TRY IT :: Would you retype the listing below exactly as given?

INFORMATION SHOWN ::

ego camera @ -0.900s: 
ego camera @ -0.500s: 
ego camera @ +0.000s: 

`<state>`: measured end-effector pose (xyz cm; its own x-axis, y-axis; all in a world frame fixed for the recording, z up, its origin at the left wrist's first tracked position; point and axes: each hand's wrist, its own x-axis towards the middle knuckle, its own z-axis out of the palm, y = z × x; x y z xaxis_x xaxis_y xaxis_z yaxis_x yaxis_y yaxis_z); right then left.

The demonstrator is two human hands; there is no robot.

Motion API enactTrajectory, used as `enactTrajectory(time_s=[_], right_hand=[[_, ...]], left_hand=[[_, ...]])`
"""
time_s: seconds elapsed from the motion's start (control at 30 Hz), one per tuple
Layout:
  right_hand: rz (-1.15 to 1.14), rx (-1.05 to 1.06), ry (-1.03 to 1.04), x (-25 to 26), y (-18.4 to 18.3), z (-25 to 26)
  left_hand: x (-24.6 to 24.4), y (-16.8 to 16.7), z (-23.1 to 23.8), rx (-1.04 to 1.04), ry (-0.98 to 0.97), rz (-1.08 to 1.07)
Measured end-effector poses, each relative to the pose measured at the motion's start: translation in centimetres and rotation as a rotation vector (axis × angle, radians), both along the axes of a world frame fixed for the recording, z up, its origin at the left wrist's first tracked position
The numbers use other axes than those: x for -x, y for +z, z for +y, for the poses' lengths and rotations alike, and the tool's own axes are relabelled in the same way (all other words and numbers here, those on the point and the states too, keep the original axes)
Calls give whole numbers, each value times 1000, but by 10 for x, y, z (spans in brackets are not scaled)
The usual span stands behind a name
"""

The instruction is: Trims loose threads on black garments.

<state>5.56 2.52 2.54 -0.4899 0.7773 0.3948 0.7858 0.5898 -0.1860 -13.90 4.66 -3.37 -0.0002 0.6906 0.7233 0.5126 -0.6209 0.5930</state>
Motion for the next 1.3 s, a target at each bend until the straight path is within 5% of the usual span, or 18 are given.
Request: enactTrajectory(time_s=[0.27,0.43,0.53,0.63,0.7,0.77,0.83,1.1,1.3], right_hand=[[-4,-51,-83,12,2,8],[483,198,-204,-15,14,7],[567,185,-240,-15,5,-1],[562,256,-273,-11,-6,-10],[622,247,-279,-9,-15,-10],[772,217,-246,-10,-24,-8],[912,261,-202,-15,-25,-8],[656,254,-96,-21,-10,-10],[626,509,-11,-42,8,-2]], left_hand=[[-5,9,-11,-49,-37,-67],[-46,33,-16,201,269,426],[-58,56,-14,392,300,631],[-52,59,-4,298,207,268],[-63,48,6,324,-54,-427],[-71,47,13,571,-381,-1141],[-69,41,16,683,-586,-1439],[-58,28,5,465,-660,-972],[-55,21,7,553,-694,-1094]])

PROBLEM SOLUTION ::
ego camera @ -0.900s: 
ego camera @ -0.500s: 
ego camera @ +0.000s: 

`<state>`: measured end-effector pose (xyz cm; its own x-axis, y-axis; all in a world frame fixed for the recording, z up, its origin at the left wrist's first tracked position; point and axes: each hand's wrist, its own x-axis towards the middle knuckle, its own z-axis out of the palm, y = z × x; x y z xaxis_x xaxis_y xaxis_z yaxis_x yaxis_y yaxis_z); right then left.

The demonstrator is two human hands; there is no robot.

Motion API enactTrajectory, used as `enactTrajectory(time_s=[_], right_hand=[[_, ...]], left_hand=[[_, ...]])`
"""
time_s: seconds elapsed from the motion's start (control at 30 Hz), one per tuple
Layout:
  right_hand: rz (-1.15 to 1.14), rx (-1.05 to 1.06), ry (-1.03 to 1.04), x (-25 to 26), y (-18.4 to 18.3), z (-25 to 26)
  left_hand: x (-24.6 to 24.4), y (-16.8 to 16.7), z (-23.1 to 23.8), rx (-1.04 to 1.04), ry (-0.98 to 0.97), rz (-1.08 to 1.07)
Measured end-effector poses, each relative to the pose measured at the motion's start: translation in centimetres and rotation as a rotation vector (axis × angle, radians), both along the axes of a world frame fixed for the recording, z up, its origin at the left wrist's first tracked position
The numbers use other axes than those: x for -x, y for +z, z for +y, for the poses' lengths and rotations alike, and the tool's own axes are relabelled in the same way (all other words and numbers here, those on the point and the states too, keep the original axes)
Calls give whole numbers, each value times 1000, but by 10 for x, y, z (spans in brackets are not scaled)
The usual span stands behind a name
"""

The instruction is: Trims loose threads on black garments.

<state>5.56 2.52 2.54 -0.4899 0.7773 0.3948 0.7858 0.5898 -0.1860 -13.90 4.66 -3.37 -0.0002 0.6906 0.7233 0.5126 -0.6209 0.5930</state>
Motion for the next 1.3 s, a target at each bend until the straight path is within 5% of the usual span, or 18 are given.
Request: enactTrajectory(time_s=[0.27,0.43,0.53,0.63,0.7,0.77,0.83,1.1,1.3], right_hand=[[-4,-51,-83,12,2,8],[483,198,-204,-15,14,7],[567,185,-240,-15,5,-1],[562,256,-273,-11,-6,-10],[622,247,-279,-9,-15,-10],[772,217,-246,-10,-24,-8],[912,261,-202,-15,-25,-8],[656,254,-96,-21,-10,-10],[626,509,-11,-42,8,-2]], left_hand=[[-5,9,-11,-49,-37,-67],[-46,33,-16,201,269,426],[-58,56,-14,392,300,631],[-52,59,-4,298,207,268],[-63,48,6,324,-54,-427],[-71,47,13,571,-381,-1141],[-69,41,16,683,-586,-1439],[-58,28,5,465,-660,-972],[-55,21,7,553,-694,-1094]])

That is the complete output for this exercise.